Return, exactly as written, every line from the first line of the data below through the line that contains "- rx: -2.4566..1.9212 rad".
◆ ◆ ◆ ◆
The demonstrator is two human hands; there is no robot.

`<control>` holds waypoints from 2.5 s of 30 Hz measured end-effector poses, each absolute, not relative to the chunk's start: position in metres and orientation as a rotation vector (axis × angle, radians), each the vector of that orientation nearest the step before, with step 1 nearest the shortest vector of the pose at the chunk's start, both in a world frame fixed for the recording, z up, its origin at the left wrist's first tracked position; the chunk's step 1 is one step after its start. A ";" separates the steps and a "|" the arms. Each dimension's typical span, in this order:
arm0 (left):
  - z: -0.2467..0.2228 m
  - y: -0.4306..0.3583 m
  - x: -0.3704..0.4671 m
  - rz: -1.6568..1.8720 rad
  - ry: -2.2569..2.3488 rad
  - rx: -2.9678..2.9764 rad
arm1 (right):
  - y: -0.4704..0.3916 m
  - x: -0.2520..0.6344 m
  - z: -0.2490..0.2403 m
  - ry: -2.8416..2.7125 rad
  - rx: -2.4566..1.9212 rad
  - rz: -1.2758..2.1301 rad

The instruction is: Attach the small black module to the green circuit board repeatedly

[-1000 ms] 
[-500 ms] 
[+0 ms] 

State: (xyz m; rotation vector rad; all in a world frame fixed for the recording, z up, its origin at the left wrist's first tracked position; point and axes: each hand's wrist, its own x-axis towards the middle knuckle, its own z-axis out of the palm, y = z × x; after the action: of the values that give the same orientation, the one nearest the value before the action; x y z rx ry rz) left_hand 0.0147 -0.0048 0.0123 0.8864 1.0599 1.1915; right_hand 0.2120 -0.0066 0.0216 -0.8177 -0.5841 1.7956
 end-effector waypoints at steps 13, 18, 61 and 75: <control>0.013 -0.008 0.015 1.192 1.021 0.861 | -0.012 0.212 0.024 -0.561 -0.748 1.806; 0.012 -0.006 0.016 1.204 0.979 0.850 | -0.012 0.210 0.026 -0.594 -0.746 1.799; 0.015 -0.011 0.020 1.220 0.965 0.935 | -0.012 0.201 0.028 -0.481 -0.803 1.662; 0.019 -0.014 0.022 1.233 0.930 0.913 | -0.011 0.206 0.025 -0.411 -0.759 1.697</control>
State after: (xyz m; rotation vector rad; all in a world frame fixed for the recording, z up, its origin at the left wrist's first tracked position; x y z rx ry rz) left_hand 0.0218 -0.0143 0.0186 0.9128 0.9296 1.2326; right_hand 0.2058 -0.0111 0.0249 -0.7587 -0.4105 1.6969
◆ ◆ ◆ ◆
SOLUTION TO THE PROBLEM:
The demonstrator is two human hands; there is no robot.

`<control>` holds waypoints from 2.5 s of 30 Hz measured end-effector poses, each absolute, not relative to the chunk's start: position in metres and orientation as a rotation vector (axis × angle, radians), each the vector of that orientation nearest the step before, with step 1 nearest the shortest vector of the pose at the chunk's start, both in a world frame fixed for the recording, z up, its origin at the left wrist's first tracked position; the chunk's step 1 is one step after its start. A ";" separates the steps and a "|" the arms. Each dimension's typical span, in this order:
arm0 (left):
  - z: -0.2467..0.2228 m
  - y: -0.4306..0.3583 m
  - x: -0.3704..0.4671 m
  - rz: -1.6568..1.8720 rad
  - ry: -2.2569..2.3488 rad
  - rx: -2.9678..2.9764 rad
arm1 (right):
  - y: -0.4704..0.3916 m
  - x: -0.2520..0.6344 m
  - z: -0.2490..0.2403 m
  - ry: -2.8416..2.7125 rad
  - rx: -2.4566..1.9212 rad

This output is complete as it stands.